Aceitação radical: um pequeno oásis pessoal

Sempre pensei que a aceitação se opõe à ação, mas não precisa ser assim. A aceitação radical me ensinou a não me torturar.

“Aceitação radical” é um conceito que pode não soar familiar para muitos, mas com o qual já me familiarizei após alguns anos de terapia.

Aceitação radical, intimamente relacionada à prática de "atenção plena" , meditação, consciência … que bebem tanto do Budismo; tem muito a ver com não julgar, com deixar de lado as reclamações e, enfim, aceitar a realidade como ela é, em vez de sofrer perguntando-nos como gostaríamos que fosse.

Então, tento não julgar. Procuro viver sem focar nas minhas expectativas , nos meus preconceitos; focando no que meus sentidos percebem, nas experiências e emoções que passam por mim que eu não tenho que ordenar do "melhor" ao "pior".

Porque a aceitação radical, pelo menos pela minha experiência, melhora notavelmente sua qualidade de vida . A aceitação radical torna o seu dia a dia mais fácil, purifica você por dentro, permite que você melhore seu relacionamento com as outras pessoas.

Mas desde quando as pessoas que lutam contra uma sociedade injusta aceitam sem levar em conta os grandes fracassos dessa mesma sociedade, com todas as injustiças que a governam?

Não conhecemos a frase da grande Angela Davis : “Já não aceito as coisas que não posso mudar; agora mudo as coisas que não posso aceitar ”? Desde quando o conformismo levou a alguma grande mudança social?

Essa foi, para mim, a grande contradição do aprendizado terapêutico que venho fazendo. É impossível para mim resignar-me. É impossível para mim me conformar. Tanto quanto uma mulher, sapatão e maluca que é violada por esta sociedade; como uma companheira solidária com a irmã, luta e tenta parar de reproduzir as ideologias eruditas que prejudicam os demais oprimidos.

Não pude deixar de me perguntar se não estávamos priorizando nossa própria felicidade de forma a negligenciar os fatores sociais que impediam essa mesma felicidade. Se não estivéssemos sendo egoístas; tudo bem, eu tenho casa e comida e em teoria não deveria reclamar, mas e quem não tem o que eu tenho?

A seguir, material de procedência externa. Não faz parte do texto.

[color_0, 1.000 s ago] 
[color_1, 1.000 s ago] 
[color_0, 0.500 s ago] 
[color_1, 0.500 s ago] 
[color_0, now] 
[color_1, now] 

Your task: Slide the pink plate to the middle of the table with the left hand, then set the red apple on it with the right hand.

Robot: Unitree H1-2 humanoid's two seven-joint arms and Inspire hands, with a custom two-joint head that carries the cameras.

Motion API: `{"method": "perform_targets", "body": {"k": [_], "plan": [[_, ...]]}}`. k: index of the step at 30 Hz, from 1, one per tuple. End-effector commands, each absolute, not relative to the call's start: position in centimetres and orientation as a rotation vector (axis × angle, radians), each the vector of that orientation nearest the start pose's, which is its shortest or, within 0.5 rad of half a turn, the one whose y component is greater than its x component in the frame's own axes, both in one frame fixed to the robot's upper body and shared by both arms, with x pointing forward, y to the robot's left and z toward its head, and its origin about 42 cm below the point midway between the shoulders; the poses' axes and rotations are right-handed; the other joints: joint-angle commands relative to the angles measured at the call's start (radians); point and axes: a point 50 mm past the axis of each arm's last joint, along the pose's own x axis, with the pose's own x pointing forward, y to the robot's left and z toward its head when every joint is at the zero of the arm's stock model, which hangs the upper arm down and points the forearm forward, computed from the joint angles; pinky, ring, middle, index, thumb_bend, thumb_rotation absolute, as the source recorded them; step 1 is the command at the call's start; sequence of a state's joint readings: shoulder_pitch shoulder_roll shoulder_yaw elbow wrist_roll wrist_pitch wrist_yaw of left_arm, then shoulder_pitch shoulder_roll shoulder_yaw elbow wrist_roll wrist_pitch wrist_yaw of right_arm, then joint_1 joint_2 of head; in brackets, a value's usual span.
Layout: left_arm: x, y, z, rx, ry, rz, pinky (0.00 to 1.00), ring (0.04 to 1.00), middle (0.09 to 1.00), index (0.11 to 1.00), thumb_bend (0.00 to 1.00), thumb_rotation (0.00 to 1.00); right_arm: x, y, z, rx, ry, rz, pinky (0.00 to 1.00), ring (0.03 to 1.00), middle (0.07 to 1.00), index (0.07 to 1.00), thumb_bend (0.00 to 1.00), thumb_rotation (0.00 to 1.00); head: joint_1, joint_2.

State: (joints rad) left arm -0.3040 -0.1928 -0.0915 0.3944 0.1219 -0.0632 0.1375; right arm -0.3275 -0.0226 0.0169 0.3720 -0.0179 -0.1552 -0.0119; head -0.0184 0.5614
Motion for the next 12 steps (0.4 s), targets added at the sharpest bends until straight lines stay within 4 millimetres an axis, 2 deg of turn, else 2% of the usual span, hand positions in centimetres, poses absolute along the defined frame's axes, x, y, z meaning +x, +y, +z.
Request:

E, no entanto, aos poucos fui conseguindo conciliar a prática da aceitação radical com minha militância política e minha formação ideológica, com meu ativismo em todos os seus campos. Eu diria mesmo que sem praticar a aceitação radical, lutar por outra sociedade se tornaria impossível para mim; Eu estaria muito ocupado chorando de frustração por tudo que não está em meu poder mudar, lamentando pela vida que tive que viver.

O que quero dizer com tudo isso é que a aceitação não está em conflito com a atuação . Aceitar que vivo em uma sociedade profundamente misógina, com uma estrutura patriarcal, não significa ficar parada observando como cresce a cada dia o número de assassinatos de mulheres por violência sexista. Não; Aceitar os problemas profundamente enraizados que vivo implica reconhecer que, por mais direito que tenha de reclamar e lamentar, reclamar e lamentar o dia todo, nada mudarei nem conseguirei aliviar minha dor diante da violência que enfrento.

A aceitação radical me ensinou o que está fora de meu alcance para mudar e o que não está . Ensinou-me a mover-me, a agir, sem me atormentar depois por não ter conseguido tudo o que desejava. Ensinou-me a aceitar, não me conformar, em resumo.

Isso me ensinou a integrar meus ativismos e meu bem-estar tanto quanto possível; porque é inevitável sofrer em uma sociedade que perpetua nossos sofrimentos, porque é inevitável que dói perceber as injustiças que governam essa mesma sociedade.

Mas não é inevitável cortar suas perdas com dor quando se torna um sofrimento inesgotável e não contribui em nada para você, ou para a sociedade que você pretende mudar. E é que a dor faz parte da vida, mas o sofrimento indefinido não tem que ser se aprendermos a administrá-lo e aliviá-lo em pequenas doses.

Portanto, aceitar é necessário agir . O martírio perpétuo, a culpa e a frustração não tornam minha vida mais fácil nem são o motor da mudança social. Se eu aceitar minhas circunstâncias, se eu aceitar o quadro em que me movo, será muito mais fácil para mim suportar as injustiças que por enquanto não posso evitar, assim como combater aquelas contra as quais posso contribuir com minha parte.

Porque aceitar não é e não tem que ser o mesmo que renunciar, conformar-se. Aceitar é o primeiro passo para começar a mudar algo.